All eyes are on Opus, Frank Gehry’s first residential project in Asia – an ultra-luxury development in Hong Kong’s Mid-Levels
In the 1940s, Hong Kong property developer Swire Group acquired a site on The Peak to build a house for a top executive. Over 60 years later, the company decided to commission a new residential property. Due to its secluded position and 360˚ views (unlikely to be obstructed by future developments), Swire wanted a global architect with a wholly original approach who shared the company’s belief that great architecture can change lives for the better – enter Frank Gehry.
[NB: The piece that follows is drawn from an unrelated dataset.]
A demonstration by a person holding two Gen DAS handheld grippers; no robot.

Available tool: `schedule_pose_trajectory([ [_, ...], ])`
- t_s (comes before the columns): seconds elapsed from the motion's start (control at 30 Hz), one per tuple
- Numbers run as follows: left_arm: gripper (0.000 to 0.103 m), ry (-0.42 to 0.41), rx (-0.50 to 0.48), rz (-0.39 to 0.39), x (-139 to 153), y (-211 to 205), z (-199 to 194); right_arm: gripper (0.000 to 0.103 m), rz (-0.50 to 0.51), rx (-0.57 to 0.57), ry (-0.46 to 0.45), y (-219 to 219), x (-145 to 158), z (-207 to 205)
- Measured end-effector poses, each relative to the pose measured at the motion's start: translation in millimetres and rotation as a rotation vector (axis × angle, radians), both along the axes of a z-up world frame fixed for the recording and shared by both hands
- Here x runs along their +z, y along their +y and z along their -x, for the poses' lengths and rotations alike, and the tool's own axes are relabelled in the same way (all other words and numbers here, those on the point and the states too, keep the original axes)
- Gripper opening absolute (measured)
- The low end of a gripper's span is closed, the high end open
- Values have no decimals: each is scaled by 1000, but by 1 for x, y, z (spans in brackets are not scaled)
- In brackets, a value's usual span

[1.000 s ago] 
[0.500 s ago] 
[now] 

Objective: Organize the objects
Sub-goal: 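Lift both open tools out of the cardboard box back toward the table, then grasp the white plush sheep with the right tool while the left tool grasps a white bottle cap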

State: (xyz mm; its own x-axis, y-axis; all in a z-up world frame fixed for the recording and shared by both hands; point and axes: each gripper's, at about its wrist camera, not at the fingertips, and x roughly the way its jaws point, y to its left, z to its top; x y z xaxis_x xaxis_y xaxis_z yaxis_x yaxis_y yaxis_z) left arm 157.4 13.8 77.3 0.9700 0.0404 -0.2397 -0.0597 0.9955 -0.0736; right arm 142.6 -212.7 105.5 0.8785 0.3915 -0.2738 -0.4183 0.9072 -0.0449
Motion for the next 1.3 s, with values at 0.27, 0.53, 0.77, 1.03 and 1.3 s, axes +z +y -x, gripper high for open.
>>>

“You couldn’t go wrong with the site,” Gehry says, referring not just to the physical location of Opus, but also its views, which proved to be a significant source of inspiration. “The challenge became about capturing that, so the building feels like it’s part of the view and of the city of Hong Kong.”
At Opus, some of Gehry’s design trademarks are clear. Apparently loathe to produce a simple, straight-up/straight-down ‘box’, his buildings swoop, soar and sway (or, at least, they’re made to look as if they do). His façades are always off-centre, asymmetrical, curved, flowing, rippling – anything but ordinary. And so it is at Opus. Here, the structure is highly unconventional in form, with a spiralling series of curving façades replacing the traditional rigid outlines of a monolithic apartment block. In keeping with its setting, Gehry took an organic approach to the design of the building, which features finely-tuned glass-enclosed columns twisting around the building like reeds swaying in a breeze.
Gehry is adamant that he is not driven by anything other than love for what he does – and is uncomfortable with trying to define ‘good design’. “I don’t know,” he says, simply. “I just do the best I know how to do… People like me take pride in not repeating the past, in responding to the time we live in – and hope for timelessness.”